▶ [Your goal]
From the entries below, output the line with "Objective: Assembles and" and each following line up to and including the line with "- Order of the", exactly as written.

--- Given information ---

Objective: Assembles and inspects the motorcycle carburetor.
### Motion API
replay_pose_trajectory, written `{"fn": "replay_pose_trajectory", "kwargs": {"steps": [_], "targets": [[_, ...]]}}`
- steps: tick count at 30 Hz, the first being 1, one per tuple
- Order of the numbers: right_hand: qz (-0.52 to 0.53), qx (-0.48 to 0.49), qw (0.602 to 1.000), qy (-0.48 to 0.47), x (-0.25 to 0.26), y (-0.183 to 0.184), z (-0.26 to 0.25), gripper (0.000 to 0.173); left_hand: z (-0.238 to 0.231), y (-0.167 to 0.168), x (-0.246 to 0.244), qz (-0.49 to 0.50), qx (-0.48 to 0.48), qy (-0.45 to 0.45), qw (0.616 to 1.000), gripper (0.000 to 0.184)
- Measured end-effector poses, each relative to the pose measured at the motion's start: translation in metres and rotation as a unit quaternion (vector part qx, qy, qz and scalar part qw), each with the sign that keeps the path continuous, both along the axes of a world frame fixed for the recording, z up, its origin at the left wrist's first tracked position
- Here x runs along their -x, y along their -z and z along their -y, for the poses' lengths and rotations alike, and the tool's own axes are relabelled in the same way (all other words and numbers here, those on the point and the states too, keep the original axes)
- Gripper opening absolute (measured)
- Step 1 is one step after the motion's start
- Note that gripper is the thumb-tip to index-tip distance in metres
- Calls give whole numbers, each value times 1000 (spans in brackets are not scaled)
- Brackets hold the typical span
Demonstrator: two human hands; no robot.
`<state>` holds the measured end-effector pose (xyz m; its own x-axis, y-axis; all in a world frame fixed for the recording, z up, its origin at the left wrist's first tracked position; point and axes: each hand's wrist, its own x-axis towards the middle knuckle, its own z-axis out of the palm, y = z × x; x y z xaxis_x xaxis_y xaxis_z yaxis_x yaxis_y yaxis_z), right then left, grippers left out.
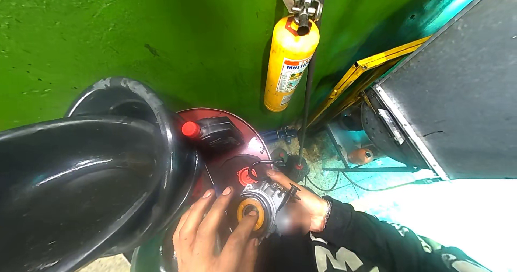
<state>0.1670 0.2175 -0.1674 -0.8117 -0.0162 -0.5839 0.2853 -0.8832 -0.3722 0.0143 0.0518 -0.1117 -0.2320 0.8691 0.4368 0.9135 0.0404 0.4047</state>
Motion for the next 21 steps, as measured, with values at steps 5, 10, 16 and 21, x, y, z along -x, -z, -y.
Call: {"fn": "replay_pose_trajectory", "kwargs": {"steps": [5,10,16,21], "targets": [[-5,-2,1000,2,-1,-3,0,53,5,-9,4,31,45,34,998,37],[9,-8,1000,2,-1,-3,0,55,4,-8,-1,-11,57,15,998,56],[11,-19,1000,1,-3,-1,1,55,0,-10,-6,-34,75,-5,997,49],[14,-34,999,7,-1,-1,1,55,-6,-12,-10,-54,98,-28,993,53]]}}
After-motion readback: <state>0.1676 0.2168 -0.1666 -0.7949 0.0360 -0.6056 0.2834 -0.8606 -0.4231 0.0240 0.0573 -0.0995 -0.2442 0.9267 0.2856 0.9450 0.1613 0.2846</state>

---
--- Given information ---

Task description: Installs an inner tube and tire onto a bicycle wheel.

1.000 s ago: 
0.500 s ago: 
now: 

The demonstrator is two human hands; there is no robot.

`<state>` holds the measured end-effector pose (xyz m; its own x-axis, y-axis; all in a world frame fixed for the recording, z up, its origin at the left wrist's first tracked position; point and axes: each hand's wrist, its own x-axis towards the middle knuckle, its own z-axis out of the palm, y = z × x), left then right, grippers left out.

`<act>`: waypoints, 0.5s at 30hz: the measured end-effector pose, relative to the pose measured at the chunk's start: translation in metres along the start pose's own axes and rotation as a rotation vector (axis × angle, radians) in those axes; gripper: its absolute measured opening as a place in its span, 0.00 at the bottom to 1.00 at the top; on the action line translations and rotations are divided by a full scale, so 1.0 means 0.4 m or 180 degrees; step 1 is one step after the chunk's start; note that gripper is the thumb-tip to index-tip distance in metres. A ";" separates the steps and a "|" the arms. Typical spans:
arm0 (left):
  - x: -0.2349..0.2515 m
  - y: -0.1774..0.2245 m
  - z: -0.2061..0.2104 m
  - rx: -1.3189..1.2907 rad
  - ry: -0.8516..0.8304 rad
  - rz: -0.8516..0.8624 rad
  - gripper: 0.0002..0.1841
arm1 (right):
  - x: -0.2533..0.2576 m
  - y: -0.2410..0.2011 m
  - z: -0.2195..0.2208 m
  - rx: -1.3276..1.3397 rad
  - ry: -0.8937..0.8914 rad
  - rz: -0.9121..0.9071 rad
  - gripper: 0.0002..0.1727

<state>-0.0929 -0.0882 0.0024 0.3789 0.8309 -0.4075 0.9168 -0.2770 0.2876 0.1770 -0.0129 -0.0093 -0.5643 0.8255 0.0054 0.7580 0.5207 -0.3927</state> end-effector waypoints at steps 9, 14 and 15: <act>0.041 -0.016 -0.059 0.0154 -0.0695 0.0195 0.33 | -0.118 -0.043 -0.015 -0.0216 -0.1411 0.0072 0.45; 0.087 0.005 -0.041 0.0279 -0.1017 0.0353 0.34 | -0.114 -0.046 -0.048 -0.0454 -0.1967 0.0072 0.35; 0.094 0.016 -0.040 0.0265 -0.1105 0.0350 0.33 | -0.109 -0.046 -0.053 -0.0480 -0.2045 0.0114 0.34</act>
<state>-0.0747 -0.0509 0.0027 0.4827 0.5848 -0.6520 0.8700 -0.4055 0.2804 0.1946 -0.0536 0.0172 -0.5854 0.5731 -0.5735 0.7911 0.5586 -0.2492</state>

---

▶ [Written solution]
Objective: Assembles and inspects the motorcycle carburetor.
### Motion API
replay_pose_trajectory, written `{"fn": "replay_pose_trajectory", "kwargs": {"steps": [_], "targets": [[_, ...]]}}`
- steps: tick count at 30 Hz, the first being 1, one per tuple
- Order of the numbers: right_hand: qz (-0.52 to 0.53), qx (-0.48 to 0.49), qw (0.602 to 1.000), qy (-0.48 to 0.47), x (-0.25 to 0.26), y (-0.183 to 0.184), z (-0.26 to 0.25), gripper (0.000 to 0.173); left_hand: z (-0.238 to 0.231), y (-0.167 to 0.168), x (-0.246 to 0.244), qz (-0.49 to 0.50), qx (-0.48 to 0.48), qy (-0.45 to 0.45), qw (0.616 to 1.000), gripper (0.000 to 0.184)

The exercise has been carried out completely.